- WHAT YOU ARE ASKED TO DO:
Produce an exact copy of all the data below, dropping every image.
═══ PROVIDED DATA
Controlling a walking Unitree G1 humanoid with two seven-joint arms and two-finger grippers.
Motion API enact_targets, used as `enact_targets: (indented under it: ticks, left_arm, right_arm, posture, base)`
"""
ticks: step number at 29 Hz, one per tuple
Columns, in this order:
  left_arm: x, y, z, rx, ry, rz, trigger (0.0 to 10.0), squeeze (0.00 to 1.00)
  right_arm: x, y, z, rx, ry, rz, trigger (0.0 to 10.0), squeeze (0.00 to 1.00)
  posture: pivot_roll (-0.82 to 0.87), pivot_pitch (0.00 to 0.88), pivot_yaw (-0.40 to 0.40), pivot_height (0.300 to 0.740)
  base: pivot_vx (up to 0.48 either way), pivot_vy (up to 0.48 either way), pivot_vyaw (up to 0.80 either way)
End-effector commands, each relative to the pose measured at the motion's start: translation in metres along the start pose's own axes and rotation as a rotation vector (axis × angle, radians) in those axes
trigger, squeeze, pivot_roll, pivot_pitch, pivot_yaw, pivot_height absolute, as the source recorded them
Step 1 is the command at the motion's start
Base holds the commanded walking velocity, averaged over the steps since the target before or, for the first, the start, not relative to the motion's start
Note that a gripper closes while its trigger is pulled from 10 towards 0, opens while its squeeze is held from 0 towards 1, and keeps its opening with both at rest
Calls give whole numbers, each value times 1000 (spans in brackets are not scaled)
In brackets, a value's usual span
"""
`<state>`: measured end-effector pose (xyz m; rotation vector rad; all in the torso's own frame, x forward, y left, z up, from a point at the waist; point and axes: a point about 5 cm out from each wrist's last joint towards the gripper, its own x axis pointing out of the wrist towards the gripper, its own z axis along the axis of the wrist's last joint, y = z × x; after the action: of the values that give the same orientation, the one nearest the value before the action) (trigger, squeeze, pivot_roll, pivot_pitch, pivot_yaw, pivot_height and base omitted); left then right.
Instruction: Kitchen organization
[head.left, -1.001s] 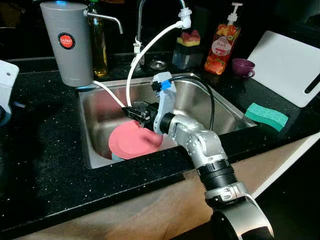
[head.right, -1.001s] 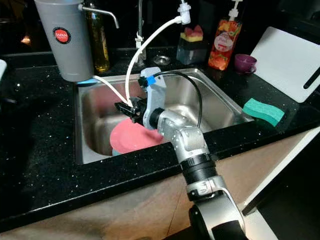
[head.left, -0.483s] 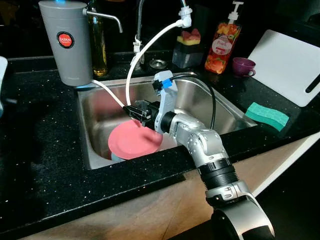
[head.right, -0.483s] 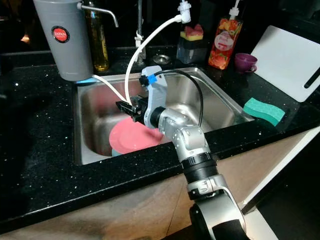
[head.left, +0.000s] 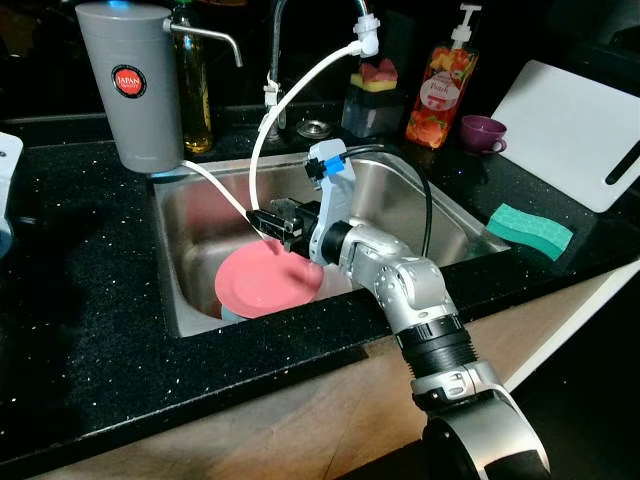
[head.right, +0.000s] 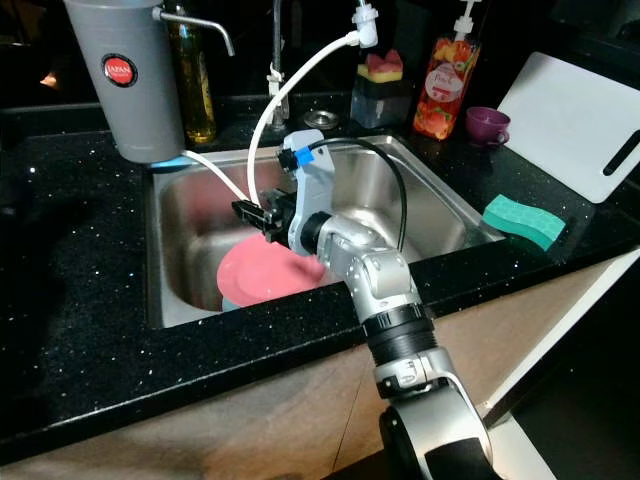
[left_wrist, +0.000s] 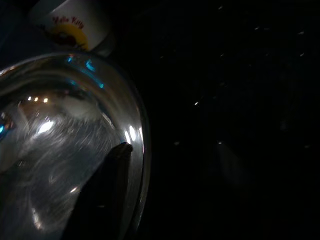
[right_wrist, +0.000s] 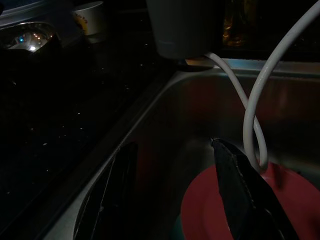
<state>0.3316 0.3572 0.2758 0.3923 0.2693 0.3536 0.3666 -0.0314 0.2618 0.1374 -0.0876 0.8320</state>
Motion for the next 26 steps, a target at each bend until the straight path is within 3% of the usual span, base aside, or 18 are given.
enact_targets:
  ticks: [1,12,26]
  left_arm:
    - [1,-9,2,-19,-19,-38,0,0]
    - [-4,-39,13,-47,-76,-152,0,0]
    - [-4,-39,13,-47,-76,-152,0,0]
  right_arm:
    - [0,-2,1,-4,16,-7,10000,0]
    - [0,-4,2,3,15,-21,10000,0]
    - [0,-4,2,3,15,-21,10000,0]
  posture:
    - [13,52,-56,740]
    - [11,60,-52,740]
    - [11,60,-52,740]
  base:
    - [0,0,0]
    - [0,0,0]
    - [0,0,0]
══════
- SOLUTION TO THE PROBLEM:
Controlling a walking Unitree G1 humanoid with two seven-joint arms and two-finger grippers.
Motion API enact_targets, used as `enact_targets: (indented under it: ticks, left_arm, right_arm, posture, base)`
"""
ticks: step number at 29 Hz, one per tuple
Columns, in this order:
  left_arm: x, y, z, rx, ry, rz, trigger (0.0 to 10.0), squeeze (0.00 to 1.00)
  right_arm: x, y, z, rx, ry, rz, trigger (0.0 to 10.0), squeeze (0.00 to 1.00)
  posture: pivot_roll (-0.82 to 0.87), pivot_pitch (0.00 to 0.88), pivot_yaw (-0.40 to 0.40), pivot_height (0.300 to 0.740)
  base: pivot_vx (up to 0.48 either way), pivot_vy (up to 0.48 either way), pivot_vyaw (up to 0.80 either way)
End-effector commands, each relative to the pose measured at the motion's start: translation in metres along the start pose's own axes and rotation as a rotation vector (axis × angle, radians) in those axes
trigger, squeeze, pivot_roll, pivot_pitch, pivot_yaw, pivot_height absolute, as the source recorded them
Step 1 is the command at the motion's start
Base holds the commanded walking velocity, averaged over the steps since the target before or, for the first, the start, not relative to the motion's start
Note that a gripper closes while its trigger is pulled from 10 towards 0, opens while its squeeze is held from 0 towards 1, and keeps its opening with both at rest
Calls give whole numbers, each value times 1000 (spans in brackets are not scaled)
In brackets, a value's usual span
"""
`<state>`: measured end-effector pose (xyz m; rotation vector rad; all in the torso's own frame, x forward, y left, z up, from a point at the waist; point and axes: a point about 5 cm out from each wrist's last joint towards the gripper, its own x axis pointing out of the wrist towards the gripper, its own z axis along the axis of the wrist's last joint, y = z × x; after the action: of the values that give the same orientation, the one nearest the value before the action) (trigger, squeeze, pivot_roll, pivot_pitch, pivot_yaw, pivot_height and base omitted); left then right.
Instruction: Kitchen organization
[head.left, -1.001s] 
[head.right, -1.001s] 
[head.left, -0.483s] 
[head.right, -0.483s] 
[head.left, +0.000s] 
[head.right, +0.000s] 
[left_wrist, +0.000s] 
[right_wrist, +0.000s] 
<state>0.3316 0.3572 0.2758 0.3923 0.2693 0.3536 0.3666 -0.0314 0.2618 0.1374 -0.0876 0.8320</state>
Motion for the next 26 steps, a target at each bend until the straight path is within 3% of the usual span, base aside, or 18 are given.
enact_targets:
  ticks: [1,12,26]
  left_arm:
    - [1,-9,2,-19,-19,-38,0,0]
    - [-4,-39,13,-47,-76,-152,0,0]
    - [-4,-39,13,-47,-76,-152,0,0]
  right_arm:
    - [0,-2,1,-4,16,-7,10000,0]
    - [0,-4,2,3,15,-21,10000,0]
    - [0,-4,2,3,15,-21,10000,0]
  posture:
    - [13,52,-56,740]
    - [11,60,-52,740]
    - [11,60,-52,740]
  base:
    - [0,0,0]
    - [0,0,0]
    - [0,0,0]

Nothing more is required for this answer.